* INSTRUCTIONS FOR THE TASK
All lines in the records below from the line with "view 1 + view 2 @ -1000" through the line with "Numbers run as" are to be given again exactly, both ends included; the pictures are to be left out.

[ENTRIES SHOWN Boundary: Start]

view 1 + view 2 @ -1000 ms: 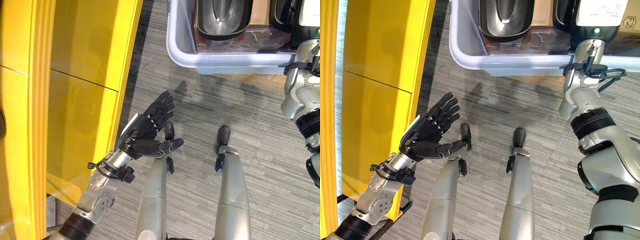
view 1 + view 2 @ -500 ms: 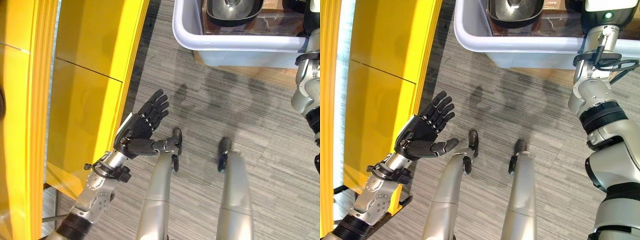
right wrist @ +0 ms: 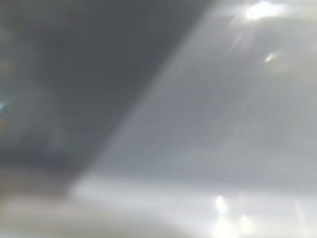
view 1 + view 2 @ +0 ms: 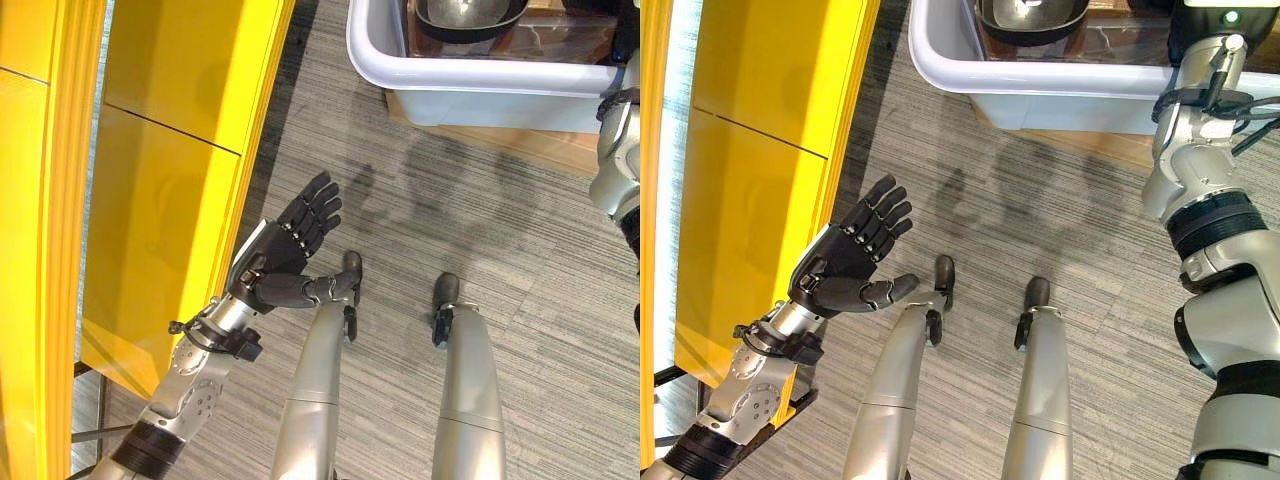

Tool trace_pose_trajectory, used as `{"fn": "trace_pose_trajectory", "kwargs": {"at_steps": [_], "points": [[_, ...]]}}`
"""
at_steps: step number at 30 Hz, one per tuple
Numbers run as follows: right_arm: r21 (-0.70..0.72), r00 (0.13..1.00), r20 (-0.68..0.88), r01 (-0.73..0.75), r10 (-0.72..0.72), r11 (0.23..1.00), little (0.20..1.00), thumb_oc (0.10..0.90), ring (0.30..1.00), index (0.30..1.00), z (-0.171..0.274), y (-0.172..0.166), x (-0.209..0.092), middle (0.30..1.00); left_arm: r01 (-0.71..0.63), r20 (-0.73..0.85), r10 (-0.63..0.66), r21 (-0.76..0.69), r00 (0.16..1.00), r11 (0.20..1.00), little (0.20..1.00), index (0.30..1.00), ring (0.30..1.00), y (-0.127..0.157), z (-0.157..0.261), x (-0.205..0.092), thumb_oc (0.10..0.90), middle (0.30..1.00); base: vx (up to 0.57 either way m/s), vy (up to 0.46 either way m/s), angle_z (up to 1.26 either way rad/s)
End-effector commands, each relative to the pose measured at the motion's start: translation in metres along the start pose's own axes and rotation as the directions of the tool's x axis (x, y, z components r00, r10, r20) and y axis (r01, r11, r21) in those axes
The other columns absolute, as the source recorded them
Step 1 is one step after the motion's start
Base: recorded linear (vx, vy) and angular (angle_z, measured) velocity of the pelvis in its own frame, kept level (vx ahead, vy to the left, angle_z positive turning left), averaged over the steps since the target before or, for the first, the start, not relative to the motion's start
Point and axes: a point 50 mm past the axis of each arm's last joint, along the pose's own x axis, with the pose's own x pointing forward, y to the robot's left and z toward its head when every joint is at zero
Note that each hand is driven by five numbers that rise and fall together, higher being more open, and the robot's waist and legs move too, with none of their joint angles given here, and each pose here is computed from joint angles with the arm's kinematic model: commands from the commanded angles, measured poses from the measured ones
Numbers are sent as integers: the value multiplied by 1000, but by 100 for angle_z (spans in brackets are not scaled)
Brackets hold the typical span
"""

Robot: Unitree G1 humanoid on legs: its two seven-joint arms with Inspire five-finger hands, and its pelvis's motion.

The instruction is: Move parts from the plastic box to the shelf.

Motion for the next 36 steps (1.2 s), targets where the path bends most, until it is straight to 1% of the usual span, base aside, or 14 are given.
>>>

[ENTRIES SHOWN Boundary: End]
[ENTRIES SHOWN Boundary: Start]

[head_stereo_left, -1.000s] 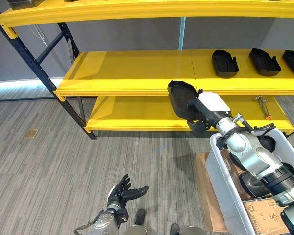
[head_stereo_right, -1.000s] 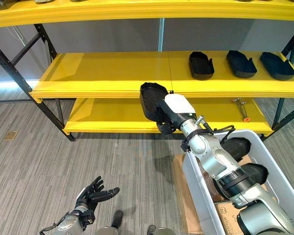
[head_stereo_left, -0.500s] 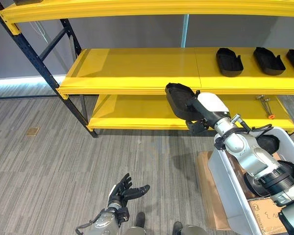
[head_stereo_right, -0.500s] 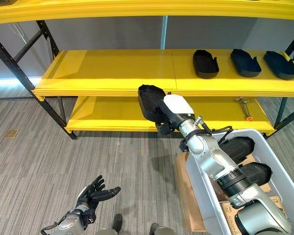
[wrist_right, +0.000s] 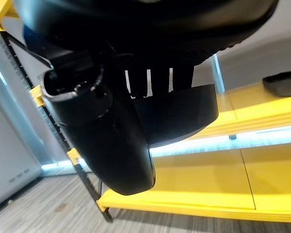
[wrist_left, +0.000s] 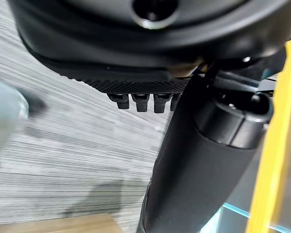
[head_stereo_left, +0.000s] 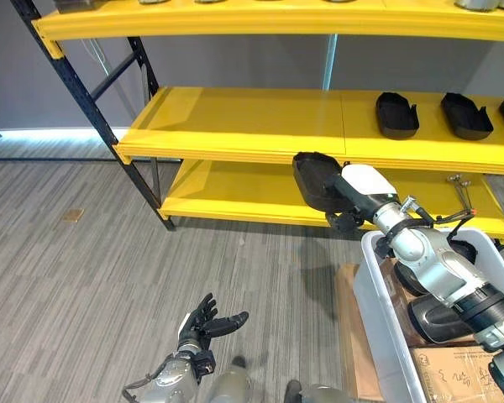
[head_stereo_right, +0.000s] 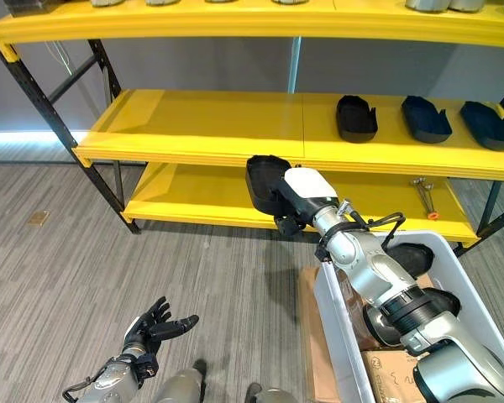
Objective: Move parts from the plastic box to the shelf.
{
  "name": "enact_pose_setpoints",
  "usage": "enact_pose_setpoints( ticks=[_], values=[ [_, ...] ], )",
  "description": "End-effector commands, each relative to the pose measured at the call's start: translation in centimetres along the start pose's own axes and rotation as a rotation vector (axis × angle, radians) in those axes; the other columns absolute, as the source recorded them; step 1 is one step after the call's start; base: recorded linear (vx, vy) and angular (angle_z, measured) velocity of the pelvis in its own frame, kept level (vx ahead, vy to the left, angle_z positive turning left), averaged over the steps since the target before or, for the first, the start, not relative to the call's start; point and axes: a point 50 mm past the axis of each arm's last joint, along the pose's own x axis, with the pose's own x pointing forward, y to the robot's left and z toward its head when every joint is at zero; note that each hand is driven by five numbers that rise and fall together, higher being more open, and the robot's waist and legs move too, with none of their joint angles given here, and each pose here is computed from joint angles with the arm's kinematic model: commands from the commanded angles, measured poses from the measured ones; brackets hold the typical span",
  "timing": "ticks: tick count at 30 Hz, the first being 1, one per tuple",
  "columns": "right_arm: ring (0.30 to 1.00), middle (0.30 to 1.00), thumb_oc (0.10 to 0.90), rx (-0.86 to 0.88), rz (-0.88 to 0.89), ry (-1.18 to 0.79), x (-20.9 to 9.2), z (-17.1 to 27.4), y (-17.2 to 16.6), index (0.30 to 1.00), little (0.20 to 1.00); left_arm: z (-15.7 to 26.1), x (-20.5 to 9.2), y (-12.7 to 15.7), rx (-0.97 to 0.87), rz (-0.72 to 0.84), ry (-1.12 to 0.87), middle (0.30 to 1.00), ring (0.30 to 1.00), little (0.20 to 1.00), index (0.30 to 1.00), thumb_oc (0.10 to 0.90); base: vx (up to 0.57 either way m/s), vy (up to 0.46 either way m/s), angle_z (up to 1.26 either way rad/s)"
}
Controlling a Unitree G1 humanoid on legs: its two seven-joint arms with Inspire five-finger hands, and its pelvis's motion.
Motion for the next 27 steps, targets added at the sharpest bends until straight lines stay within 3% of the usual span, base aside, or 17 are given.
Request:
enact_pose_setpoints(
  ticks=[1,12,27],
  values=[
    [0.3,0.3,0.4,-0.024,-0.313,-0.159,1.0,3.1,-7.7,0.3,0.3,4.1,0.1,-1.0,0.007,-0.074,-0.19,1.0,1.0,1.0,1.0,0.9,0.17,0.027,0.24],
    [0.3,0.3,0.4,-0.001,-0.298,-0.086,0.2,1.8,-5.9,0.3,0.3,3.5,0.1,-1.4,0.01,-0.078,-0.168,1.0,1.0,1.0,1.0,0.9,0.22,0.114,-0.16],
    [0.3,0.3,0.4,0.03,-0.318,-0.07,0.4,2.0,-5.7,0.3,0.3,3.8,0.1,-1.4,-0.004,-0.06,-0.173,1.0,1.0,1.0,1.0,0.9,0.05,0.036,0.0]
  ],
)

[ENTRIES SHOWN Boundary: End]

* FINAL ANSWER
view 1 + view 2 @ -1000 ms: 
view 1 + view 2 @ -500 ms: 
right wrist @ +0 ms: 
view 1 + view 2 @ +0 ms: 

Tool trace_pose_trajectory, used as `{"fn": "trace_pose_trajectory", "kwargs": {"at_steps": [_], "points": [[_, ...]]}}`
"""
at_steps: step number at 30 Hz, one per tuple
Numbers run as follows: right_arm: r21 (-0.70..0.72), r00 (0.13..1.00), r20 (-0.68..0.88), r01 (-0.73..0.75), r10 (-0.72..0.72), r11 (0.23..1.00), little (0.20..1.00), thumb_oc (0.10..0.90), ring (0.30..1.00), index (0.30..1.00), z (-0.171..0.274), y (-0.172..0.166), x (-0.209..0.092), middle (0.30..1.00); left_arm: r01 (-0.71..0.63), r20 (-0.73..0.85), r10 (-0.63..0.66), r21 (-0.76..0.69), r00 (0.16..1.00), r11 (0.20..1.00), little (0.20..1.00), index (0.30..1.00), ring (0.30..1.00), y (-0.127..0.157), z (-0.157..0.261), x (-0.205..0.092), thumb_oc (0.10..0.90), middle (0.30..1.00); base: vx (up to 0.57 either way m/s), vy (up to 0.46 either way m/s), angle_z (up to 1.26 either way rad/s)

The exercise is done, and nothing more is needed.